I've adapted over the past, probably, two years, but it served me really well this year, and maybe this is gross, but I wear clothing that I can exercise in all day long. I have to be opportunistic. I can never schedule a workout. If I'm dressed in my sports bra and something that I can sweat a little bit in, then whenever break I get—like if a meeting gets canceled—I can fit in a little workout on my spin bike.

Her Go-To Look:

I wear a lot of black t-shirts, because they look good on Zoom, and they are simple. I love the Everlane t-shirts. Sometimes I'll throw on a sweatshirt from the brand The Great. Their sweatshirts are really yummy. As I said, I always wear a sports bra. I've just given up on everything else. I also love the [comfy brand] Pangaia.

On bottom, I have Nike cropped sweatpants that I love. I also have a few pairs of these pants from James Perse that are like half sweat pant, half hard pant.

rachel drori daily harvest
Rachel in her go-to black t-shirt
Courtesy

Her Secret to Looking Put Together (While Being Comfy):

I tend to dress very monochromatically. It just makes life easier. I wear a lot of classic pieces and solid colors. I also focus on things that are, as I said, comfortable. I try to find clothing that's made of sustainable fabrics as well.

On the Power of Prints:

I do have a quirky side and I love things with fruits and vegetables on them. It's a little embarrassing or maybe a little cheesy, but I don't care because I think they're cute. I'm obsessed with Farm Rio. I'll wear my simple, monochromatic outfit and then I'll put on [a fruit-printed piece] like a pair of slides with embroidered fruit on them or a Farm Rio jacket, which is so loud and so obnoxious, but I wear it with really simple clothing. One of my favorite sweaters is covered with strawberries. I may or may not have a plant milk costume that I made.

Her No-Fail Zoom Outfit:

I usually throw on my black t-shirt or sweater. Theory has this really great black, cashmere cardigan that I've been obsessed with. Naadam also has some really nice basics that I like that are more on the sustainable side. They bring a little texture to a look.

On (Her Lack of) Accessories:

I wear zero jewelry. I even replaced my wedding ring with this tiny piece of wire, from Etsy. But I do [occasionally] wear a long, colorful beaded necklace.
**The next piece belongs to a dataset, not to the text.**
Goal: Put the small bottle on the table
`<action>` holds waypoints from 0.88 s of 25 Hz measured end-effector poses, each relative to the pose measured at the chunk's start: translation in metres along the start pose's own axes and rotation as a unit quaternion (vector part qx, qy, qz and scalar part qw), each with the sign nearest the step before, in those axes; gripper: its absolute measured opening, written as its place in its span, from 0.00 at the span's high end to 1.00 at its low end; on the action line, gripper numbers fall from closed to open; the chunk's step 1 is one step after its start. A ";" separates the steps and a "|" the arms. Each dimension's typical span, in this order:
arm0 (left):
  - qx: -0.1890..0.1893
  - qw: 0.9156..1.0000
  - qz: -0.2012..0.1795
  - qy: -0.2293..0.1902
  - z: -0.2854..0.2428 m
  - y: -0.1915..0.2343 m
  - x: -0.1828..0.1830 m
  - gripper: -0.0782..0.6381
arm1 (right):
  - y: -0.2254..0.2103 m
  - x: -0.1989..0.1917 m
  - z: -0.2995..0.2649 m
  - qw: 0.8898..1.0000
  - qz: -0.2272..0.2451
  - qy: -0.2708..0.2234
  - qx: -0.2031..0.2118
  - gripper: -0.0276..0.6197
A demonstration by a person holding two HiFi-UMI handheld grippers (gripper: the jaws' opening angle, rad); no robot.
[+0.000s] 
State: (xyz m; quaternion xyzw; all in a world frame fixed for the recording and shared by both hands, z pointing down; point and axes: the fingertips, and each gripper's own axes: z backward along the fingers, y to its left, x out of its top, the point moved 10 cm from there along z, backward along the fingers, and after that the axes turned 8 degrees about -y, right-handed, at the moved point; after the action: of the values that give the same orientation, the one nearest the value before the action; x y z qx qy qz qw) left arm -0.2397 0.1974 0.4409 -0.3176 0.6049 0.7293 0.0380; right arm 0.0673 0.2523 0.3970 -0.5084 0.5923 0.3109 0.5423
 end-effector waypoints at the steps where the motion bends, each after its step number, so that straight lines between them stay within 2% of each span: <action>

Three Words to Describe her Personal Style:

Simple, monochromatic, and effortless. But also, sometimes, quirky. [Four, but we’ll allow it!]

Her Power Outfit:

I have a few: I have this ridiculous Chinti & Parker cashmere sweater. It's a black sweater with strawberries printed on it. I'll put that on with a pair of black pants and it always looks good. I splurged on this dress from Zimmerman. It’s long and so flattering. I also have a dress by A.L.C. that I’ll wear when I’m speaking on a panel.

rachel drori
Rocking a classic sweater
Courtesy

Her Summer Staple:

A shirt dress.

On the Power of Personal Style:

When you don't feel put together and when you don't feel like you look good, it's hard to be confident. Style makes you feel good so that you can take on the day. It's almost like if you get it right, it's one less thing to worry about. It’s an expression of who you are and it's a way of, through visual cues, letting somebody know who you are and what you stand for.